The Cambodian army was
easily defeated, and Pol Pot fled to the Thai
border. In January 1979,
Vietnam installed a puppet government under Heng
Samrin, composed of Khmer Rouge who had fled to Vietnam to avoid the
purges. Pol Pot retained a sufficient following to keep fighting in a
small area in the west of the country. At this point the PRC, which had
earlier supported Pol Pot, attacked, creating a brief Sino-Vietnam
War.
Pol Pot espoused a
radical mixture of ideologies, the so-called "Anka" Doctrine,
adapted to Khmer nationalism. Envisaging a primitive egalitarian agrarianism,
the Khmer Rouge favored a completely agrarian
society to the point that all modern technological contrivances were
banned. Pol Pot was quite the opponent of Soviet orthodoxy. Because he was
anti-Soviet, the People's
Republic of China considered him preferable to the pro-Vietnamese (therefore
pro-Moscow) government. The Western powers took more or less the same
line, offering diplomatic support to the Khmer Rouge after they were
ousted from power by the Vietnamese in 1979.
Aftermath
The U.S. opposed an
expansion of Vietnamese influence in Indochina, and in the mid-1980s
supported insurgents opposed to the regime of Heng Samrin, approving $5
million in aid to the KPNLF
of former prime minister Son
Sann and the pro-Sihanouk ANS in 1985. Despite this, Pol Pot's Khmer
Rouge remained the best-trained and most capable of the three insurgent
groups, who despite sharply divergent ideologies had formed the Coalition
Government of Democratic Kampuchea (CGDK) alliance three years earlier.

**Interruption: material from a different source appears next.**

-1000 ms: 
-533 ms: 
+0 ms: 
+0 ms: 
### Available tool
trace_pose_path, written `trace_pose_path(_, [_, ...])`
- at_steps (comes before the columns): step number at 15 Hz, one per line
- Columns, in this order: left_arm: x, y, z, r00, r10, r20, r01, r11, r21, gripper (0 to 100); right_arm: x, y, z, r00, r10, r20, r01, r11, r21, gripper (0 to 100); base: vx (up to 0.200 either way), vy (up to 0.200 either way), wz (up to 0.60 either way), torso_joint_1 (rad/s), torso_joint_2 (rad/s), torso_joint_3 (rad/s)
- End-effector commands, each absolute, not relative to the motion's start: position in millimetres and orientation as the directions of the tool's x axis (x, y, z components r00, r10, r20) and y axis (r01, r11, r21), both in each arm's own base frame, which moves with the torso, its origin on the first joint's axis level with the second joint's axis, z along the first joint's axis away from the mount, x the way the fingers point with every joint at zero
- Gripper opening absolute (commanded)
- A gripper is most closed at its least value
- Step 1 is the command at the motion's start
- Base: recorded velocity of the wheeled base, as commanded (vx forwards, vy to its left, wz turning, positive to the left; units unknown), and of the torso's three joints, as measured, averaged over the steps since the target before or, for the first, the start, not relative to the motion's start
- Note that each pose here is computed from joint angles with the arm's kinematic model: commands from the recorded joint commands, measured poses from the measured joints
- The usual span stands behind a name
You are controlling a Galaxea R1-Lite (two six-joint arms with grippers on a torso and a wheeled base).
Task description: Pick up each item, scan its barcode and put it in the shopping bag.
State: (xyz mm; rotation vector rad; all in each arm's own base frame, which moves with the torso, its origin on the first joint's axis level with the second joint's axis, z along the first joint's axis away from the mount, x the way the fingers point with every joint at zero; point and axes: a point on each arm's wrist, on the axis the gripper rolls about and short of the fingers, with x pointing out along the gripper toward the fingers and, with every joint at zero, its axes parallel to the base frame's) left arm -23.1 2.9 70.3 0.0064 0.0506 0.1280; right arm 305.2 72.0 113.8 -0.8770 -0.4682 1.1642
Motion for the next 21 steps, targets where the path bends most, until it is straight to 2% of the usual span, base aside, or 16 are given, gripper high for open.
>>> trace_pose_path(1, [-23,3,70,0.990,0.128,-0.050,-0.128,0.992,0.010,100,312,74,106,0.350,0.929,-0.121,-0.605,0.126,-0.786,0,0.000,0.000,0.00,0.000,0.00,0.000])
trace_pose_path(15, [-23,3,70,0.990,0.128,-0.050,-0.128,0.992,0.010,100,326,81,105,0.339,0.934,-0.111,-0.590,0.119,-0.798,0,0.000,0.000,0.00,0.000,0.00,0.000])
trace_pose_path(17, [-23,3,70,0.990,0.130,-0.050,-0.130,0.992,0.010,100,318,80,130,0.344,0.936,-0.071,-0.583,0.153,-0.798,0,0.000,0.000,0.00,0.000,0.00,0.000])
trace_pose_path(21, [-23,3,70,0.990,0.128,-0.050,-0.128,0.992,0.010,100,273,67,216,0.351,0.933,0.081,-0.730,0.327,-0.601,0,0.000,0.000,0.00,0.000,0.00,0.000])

China continued to funnel extensive military aid to the Khmer Rouge, and
critics of U.S. foreign policy claimed that the U.S. was indirectly
sponsoring the Khmer Rouge due to its diplomatic recognition of the CGDK. [3]
[4]
[5]
Pol Pot officially
resigned in 1985,
but continued as de facto Khmer Rouge leader and dominant force within the
anti-Heng alliance. Opponents of the Khmer Rouge claimed that they were
sometimes acting in an inhumane manner in territory controlled by the
alliance.
In 1989,
Vietnam withdrew from Cambodia. Pol Pot refused to cooperate with the
peace process, and kept fighting the new coalition government. The Khmer
Rouge kept the government forces at bay until 1996,
when the demoralized troops started deserting. Several important Khmer
Rouge leaders also defected.
Pol Pot ordered the
execution of his life-long right-hand man Son
Sen and eleven members of his family on June
10, 1997
for wanting to make a settlement with the government (the news did not
reach outside of Cambodia for three days). Pol Pot then fled his northern
stronghold, but was later arrested by Khmer Rouge military Chief Ta
Mok, and sentenced to lifelong house
arrest. In April 1998, Ta Mok fled into the forest taking Pol Pot
following a new government attack. A few days later, on April
15, 1998,
Pol Pot died, reportedly of a heart attack. His body was burned in the
Cambodian countryside, with several dozen Khmer Rouge in attendance.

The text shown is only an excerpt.